-- INFORMATION PROVIDED follows --

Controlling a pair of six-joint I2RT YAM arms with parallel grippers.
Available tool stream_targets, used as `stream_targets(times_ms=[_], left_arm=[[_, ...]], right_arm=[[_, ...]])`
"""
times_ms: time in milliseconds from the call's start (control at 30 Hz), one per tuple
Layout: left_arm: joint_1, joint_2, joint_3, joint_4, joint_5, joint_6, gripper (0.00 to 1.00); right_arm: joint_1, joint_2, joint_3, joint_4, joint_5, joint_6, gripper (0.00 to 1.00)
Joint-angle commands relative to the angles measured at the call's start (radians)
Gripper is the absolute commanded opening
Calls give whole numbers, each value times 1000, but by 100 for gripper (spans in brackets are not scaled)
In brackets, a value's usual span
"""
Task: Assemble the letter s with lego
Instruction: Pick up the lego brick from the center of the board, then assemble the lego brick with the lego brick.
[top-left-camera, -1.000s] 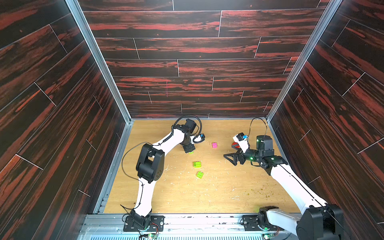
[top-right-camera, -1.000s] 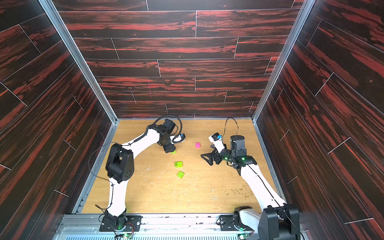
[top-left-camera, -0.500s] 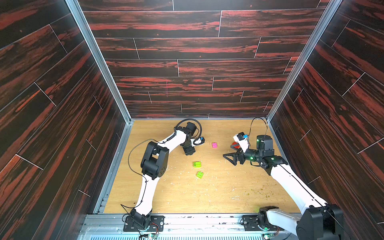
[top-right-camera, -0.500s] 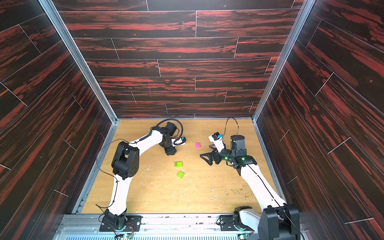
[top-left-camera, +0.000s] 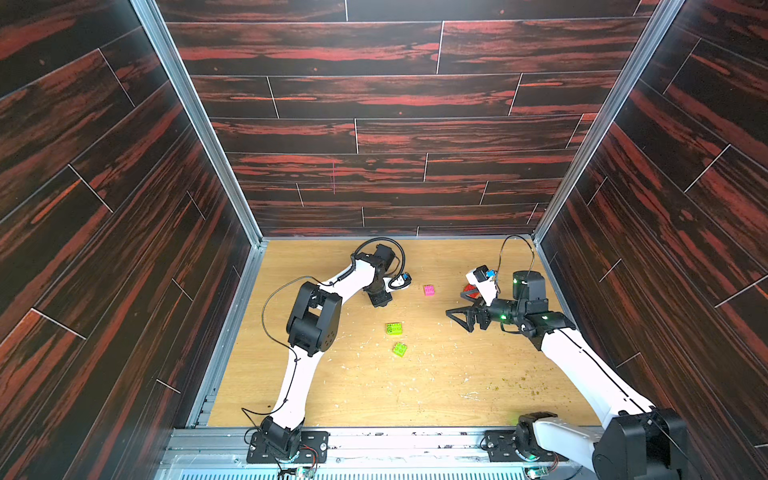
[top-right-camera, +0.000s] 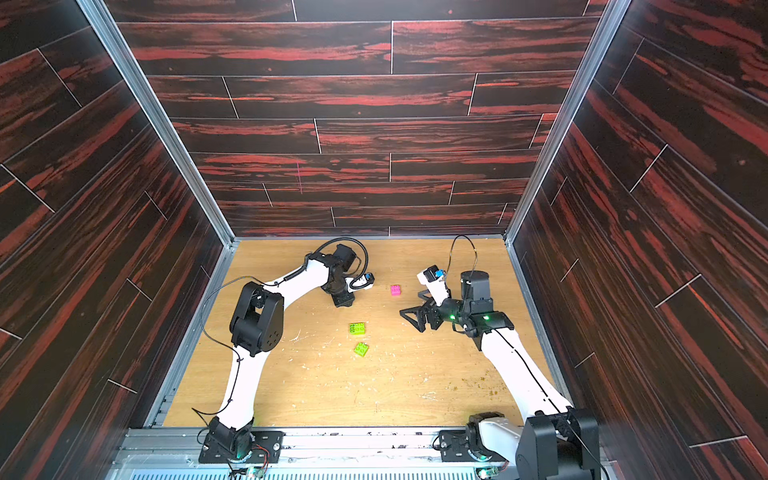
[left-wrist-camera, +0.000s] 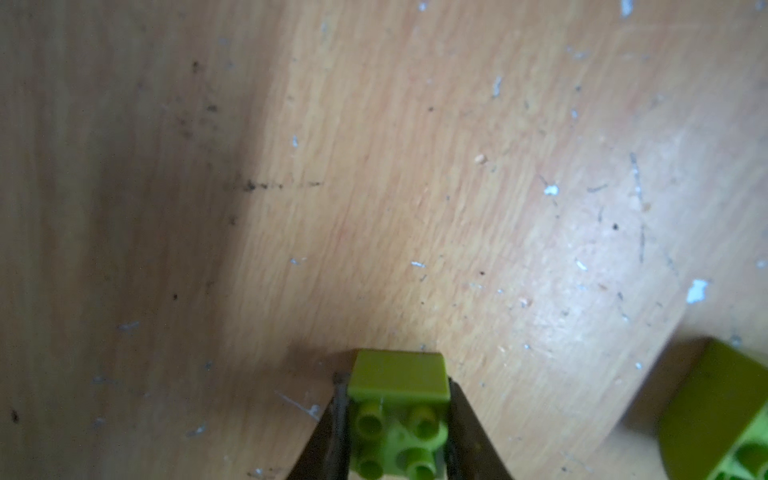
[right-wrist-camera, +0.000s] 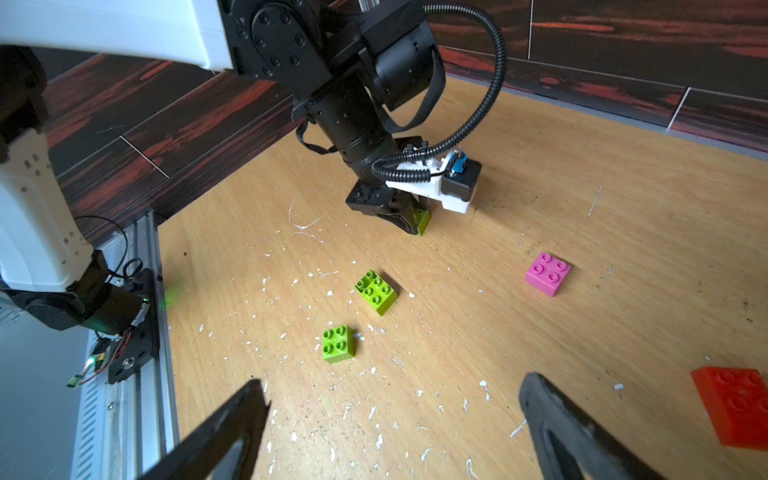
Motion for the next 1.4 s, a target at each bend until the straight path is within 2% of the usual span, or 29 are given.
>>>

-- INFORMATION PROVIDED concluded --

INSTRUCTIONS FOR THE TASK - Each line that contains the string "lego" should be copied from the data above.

FINISHED EXERCISE -
Task: Assemble the letter s with lego
Instruction: Pick up the lego brick from the center of the board, then assemble the lego brick with the lego brick.

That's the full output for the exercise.